= Records to process =
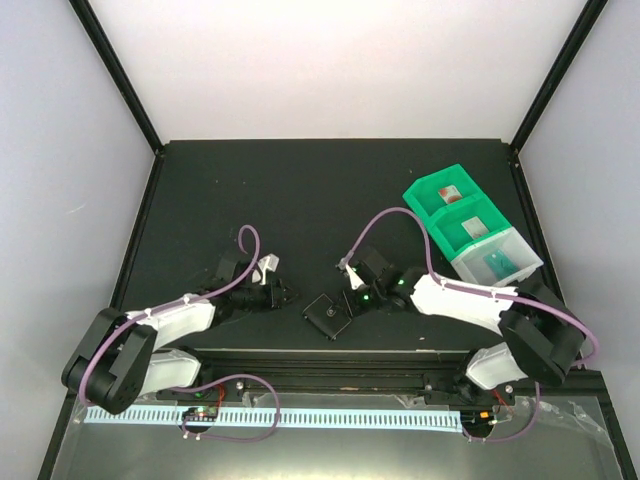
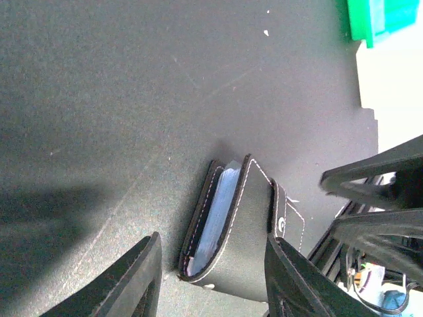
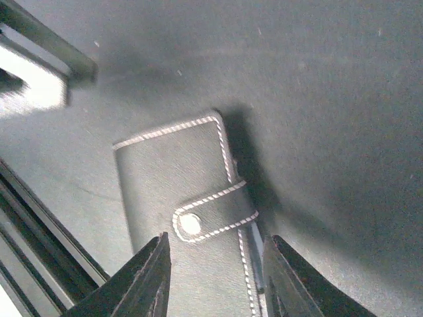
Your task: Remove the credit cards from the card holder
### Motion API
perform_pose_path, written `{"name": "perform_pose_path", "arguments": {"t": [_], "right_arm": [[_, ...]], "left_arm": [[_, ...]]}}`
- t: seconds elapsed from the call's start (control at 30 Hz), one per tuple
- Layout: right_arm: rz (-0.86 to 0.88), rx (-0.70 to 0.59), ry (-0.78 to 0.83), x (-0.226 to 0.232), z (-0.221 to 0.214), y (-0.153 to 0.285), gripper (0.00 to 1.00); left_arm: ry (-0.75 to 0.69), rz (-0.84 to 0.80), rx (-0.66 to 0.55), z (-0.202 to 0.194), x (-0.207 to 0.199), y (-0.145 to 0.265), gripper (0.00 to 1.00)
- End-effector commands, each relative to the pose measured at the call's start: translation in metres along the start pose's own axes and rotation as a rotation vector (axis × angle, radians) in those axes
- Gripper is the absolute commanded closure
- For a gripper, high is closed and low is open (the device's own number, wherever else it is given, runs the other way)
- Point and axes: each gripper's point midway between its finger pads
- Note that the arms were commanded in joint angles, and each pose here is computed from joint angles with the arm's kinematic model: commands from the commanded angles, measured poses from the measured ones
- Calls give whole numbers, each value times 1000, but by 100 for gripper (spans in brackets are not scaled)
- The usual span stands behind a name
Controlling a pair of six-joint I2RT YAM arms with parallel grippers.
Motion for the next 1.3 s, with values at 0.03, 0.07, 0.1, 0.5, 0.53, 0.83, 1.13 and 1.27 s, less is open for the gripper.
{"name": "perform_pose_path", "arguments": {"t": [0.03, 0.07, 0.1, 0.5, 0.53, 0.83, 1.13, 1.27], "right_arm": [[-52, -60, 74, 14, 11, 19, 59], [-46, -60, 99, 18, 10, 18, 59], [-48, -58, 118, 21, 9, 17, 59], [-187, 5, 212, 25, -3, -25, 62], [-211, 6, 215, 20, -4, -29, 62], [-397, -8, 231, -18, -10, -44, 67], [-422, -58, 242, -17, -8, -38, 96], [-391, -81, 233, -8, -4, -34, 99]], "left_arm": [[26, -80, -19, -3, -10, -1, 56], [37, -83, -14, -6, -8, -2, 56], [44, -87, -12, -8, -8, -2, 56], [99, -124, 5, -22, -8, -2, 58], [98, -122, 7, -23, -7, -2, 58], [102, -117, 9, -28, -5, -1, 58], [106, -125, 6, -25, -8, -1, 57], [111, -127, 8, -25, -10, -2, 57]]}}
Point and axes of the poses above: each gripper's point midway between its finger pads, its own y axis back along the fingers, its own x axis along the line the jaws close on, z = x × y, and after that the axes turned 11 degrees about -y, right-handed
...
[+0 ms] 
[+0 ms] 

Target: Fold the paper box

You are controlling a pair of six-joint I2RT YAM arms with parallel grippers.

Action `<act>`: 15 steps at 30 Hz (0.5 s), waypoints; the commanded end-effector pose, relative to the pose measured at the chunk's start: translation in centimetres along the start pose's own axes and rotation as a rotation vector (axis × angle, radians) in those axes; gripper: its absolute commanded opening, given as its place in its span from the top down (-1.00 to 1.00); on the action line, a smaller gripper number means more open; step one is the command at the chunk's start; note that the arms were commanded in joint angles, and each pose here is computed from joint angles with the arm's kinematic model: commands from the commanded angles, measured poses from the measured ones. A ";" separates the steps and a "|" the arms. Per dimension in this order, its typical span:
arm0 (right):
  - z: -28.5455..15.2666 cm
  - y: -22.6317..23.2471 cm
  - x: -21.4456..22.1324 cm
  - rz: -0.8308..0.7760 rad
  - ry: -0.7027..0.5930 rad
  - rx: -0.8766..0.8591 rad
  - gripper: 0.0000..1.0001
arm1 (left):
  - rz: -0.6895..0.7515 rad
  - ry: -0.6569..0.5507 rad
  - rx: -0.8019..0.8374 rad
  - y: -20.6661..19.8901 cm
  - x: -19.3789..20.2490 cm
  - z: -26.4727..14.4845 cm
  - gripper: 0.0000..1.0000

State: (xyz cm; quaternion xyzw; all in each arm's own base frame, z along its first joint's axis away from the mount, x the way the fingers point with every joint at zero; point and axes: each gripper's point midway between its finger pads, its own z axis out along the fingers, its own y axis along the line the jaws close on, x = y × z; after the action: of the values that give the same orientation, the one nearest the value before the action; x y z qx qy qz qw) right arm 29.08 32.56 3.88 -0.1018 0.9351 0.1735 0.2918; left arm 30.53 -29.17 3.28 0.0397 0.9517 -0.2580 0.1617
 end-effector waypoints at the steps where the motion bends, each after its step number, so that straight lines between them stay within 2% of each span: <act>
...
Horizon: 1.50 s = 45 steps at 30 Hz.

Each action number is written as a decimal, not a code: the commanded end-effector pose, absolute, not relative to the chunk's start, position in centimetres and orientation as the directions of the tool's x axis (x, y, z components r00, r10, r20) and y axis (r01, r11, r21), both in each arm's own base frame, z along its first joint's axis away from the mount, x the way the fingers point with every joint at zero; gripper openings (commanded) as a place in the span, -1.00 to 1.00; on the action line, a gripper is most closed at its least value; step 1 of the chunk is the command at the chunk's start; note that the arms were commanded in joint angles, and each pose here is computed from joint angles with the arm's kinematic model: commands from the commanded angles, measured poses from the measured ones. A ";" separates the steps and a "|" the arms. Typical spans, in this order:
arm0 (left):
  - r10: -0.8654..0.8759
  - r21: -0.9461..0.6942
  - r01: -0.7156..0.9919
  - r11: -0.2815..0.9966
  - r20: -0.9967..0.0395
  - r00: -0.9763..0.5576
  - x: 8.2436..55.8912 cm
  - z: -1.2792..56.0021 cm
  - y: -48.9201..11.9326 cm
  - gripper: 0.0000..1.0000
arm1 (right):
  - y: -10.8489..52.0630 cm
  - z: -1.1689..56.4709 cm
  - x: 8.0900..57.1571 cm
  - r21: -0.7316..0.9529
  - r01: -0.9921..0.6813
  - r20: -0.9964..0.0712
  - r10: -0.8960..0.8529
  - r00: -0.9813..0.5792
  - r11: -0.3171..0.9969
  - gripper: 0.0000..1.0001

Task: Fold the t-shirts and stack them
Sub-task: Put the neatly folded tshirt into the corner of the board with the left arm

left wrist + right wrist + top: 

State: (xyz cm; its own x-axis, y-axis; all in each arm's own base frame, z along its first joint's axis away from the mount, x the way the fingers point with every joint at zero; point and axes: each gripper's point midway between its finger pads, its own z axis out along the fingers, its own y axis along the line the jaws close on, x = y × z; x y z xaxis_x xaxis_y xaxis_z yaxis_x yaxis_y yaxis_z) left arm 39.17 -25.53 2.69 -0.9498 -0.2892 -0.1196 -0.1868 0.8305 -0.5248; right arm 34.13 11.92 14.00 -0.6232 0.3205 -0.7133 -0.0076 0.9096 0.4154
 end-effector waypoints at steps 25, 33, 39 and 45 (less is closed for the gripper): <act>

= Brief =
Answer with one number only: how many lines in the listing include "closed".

= Expected answer =
3